For one, there wasn't any viable competition at the time. Your options were
GCC, or a commercial compiler. If you actually needed access to the source
code of the compiler for any reason, GCC was your only option.

So, when it became clear that the FSF and the community wanted to take GCC in
different directions, the obvious choice was to fork GCC. The fork developed
far more rapidly than the original, draining developer time (and users, for
that matter) from GCC mainline. Basically, at the point where the FSF anointed
egcs as the new GCC, the original GCC project was already dead.

Things are a bit different nowadays.

There are already disagreements between what people wanted to do with GCC, and
the FSF. Especially around the tool support the article talked about - the FSF
are against reorganizing GCC so that parts can be used as a library for
political reasons. They were against plugins for the same reason originally.
They have been resisting any attempts to clean up or modernize the codebase
(they've been doing it, but very slowly, because it takes the steering
committee a long time to... erm... steer).

There's an alternative - Clang / LLVM, which is built around that kind of tool
support, has less niche stuff to get in the way, cleaner, simpler codebase, no
legacy stuff. A good few GCC developers have jumped behind that instead,
rather than trying to work against the FSF, and Clang isn't having the kind of
problems attracting new developers that GCC is.
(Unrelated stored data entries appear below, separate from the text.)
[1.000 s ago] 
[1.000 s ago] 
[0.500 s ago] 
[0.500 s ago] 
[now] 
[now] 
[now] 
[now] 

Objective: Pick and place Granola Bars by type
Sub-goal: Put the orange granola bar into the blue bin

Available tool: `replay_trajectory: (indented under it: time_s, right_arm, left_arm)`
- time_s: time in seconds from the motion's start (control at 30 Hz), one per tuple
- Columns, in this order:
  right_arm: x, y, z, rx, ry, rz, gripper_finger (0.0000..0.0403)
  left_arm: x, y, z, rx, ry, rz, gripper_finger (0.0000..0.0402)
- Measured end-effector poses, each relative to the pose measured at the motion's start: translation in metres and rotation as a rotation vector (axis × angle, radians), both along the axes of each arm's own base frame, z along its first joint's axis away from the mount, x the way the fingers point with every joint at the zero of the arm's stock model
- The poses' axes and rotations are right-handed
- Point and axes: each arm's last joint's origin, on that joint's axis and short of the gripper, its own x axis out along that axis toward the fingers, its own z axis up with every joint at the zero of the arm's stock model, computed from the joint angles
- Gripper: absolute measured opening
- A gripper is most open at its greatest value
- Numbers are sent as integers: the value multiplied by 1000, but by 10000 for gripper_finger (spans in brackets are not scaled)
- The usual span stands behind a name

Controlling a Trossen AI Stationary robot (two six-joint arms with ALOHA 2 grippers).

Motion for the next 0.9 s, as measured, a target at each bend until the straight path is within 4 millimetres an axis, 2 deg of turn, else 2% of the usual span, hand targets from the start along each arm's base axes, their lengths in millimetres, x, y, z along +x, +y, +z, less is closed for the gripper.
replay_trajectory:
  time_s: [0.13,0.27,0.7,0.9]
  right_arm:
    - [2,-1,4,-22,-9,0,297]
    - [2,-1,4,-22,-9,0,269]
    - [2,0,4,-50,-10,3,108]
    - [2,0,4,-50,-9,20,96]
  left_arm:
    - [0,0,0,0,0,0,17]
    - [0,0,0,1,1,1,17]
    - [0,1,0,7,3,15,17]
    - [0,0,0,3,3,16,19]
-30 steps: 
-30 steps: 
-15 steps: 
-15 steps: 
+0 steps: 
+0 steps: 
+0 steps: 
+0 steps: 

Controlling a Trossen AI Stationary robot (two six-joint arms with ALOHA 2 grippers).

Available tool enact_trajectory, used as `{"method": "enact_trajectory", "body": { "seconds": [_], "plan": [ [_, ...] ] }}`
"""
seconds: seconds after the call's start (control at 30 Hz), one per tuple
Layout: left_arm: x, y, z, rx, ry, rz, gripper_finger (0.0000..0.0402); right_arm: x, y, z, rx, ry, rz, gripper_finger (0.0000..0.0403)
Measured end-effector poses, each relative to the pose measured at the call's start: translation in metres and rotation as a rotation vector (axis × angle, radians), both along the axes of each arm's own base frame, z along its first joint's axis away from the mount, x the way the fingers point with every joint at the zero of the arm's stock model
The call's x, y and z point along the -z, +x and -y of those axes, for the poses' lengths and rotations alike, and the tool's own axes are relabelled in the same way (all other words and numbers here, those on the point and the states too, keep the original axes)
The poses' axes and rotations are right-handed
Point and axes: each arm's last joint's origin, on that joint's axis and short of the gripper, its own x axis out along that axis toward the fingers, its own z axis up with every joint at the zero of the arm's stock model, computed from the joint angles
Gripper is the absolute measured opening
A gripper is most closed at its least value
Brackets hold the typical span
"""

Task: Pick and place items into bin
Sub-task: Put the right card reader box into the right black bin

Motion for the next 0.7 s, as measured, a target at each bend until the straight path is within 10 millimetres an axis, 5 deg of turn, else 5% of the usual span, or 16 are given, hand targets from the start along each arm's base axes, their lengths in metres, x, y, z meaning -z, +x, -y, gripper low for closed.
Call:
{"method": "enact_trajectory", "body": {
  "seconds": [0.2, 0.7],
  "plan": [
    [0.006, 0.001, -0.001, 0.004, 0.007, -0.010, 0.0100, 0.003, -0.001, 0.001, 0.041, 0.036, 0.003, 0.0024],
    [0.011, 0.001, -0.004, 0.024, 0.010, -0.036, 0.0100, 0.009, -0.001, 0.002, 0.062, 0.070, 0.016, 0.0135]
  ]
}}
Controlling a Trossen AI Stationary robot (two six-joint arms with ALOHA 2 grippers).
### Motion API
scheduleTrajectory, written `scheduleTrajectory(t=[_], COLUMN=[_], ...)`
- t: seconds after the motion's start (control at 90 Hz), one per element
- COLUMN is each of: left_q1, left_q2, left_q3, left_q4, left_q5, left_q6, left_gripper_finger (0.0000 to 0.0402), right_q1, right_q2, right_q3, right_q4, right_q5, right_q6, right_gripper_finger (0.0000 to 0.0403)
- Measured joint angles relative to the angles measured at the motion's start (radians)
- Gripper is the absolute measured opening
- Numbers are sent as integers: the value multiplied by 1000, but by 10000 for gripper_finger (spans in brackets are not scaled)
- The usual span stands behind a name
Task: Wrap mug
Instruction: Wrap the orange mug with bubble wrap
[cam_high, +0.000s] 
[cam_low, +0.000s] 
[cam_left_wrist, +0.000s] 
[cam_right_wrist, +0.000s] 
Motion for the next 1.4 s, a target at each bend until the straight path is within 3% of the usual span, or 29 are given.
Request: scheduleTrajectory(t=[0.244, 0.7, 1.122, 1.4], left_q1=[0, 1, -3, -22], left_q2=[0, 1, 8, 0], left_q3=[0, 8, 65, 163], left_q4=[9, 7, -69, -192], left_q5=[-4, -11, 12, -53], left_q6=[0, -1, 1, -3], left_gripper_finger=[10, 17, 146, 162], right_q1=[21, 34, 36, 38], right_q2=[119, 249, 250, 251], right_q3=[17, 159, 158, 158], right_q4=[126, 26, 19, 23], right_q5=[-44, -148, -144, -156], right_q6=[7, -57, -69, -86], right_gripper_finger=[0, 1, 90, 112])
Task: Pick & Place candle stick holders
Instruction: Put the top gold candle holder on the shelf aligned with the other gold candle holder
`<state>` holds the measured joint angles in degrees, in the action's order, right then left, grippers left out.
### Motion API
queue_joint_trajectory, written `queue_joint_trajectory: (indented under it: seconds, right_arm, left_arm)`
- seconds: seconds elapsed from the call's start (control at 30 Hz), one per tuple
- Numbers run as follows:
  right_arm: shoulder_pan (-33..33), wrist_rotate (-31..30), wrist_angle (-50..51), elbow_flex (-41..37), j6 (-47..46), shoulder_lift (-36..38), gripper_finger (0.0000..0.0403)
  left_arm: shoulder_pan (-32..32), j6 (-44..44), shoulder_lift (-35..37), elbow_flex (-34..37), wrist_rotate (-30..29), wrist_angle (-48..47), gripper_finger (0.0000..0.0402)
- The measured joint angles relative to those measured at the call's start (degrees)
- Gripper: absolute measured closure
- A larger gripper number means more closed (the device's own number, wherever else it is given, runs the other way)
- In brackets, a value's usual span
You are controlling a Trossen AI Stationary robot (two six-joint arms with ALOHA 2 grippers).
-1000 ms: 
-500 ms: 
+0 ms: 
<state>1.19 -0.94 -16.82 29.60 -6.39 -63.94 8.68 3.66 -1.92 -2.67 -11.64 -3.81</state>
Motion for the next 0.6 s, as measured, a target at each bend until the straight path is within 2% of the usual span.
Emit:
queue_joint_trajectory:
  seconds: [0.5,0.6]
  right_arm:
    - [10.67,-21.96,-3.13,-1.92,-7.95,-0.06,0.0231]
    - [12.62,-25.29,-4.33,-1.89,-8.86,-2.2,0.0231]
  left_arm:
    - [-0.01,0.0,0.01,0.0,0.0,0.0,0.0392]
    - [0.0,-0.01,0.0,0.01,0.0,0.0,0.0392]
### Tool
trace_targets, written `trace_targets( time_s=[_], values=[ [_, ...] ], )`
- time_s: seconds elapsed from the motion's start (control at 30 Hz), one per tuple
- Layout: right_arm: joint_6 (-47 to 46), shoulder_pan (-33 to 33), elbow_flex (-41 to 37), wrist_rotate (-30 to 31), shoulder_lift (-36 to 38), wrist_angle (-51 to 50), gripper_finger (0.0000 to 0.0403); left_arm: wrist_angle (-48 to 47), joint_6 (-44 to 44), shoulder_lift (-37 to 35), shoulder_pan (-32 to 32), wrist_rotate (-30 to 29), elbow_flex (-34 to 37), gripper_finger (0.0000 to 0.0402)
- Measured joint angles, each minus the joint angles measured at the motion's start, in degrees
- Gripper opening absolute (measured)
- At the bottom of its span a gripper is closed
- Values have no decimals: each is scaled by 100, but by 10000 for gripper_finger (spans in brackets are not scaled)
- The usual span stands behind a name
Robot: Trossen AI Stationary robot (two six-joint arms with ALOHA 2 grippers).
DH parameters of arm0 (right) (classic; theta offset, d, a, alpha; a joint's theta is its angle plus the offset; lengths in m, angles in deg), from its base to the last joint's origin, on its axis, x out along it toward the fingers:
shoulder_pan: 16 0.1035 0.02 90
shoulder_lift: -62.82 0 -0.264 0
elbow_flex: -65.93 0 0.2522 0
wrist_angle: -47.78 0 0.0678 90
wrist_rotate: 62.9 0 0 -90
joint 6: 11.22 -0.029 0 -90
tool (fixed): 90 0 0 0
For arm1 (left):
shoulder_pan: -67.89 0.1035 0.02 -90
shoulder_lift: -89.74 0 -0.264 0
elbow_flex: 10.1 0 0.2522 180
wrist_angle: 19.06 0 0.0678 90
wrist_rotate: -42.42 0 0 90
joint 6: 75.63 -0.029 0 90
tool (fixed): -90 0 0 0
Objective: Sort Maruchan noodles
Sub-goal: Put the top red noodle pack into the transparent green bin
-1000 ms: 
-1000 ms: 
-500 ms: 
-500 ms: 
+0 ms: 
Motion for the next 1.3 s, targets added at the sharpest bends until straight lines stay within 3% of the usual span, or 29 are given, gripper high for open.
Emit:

At this point, it does look like GCC is in trouble. The problem is that there
might not be anything that anyone can do about it. As with all large projects
with a long history, GCC has a hell of a lot of inertia, and it would take
massive effort to shift the direction of the whole project, and make the
changes that need to be made, especially considering that they can't just stop
and spend a couple of years refactoring (which would definitely kill GCC).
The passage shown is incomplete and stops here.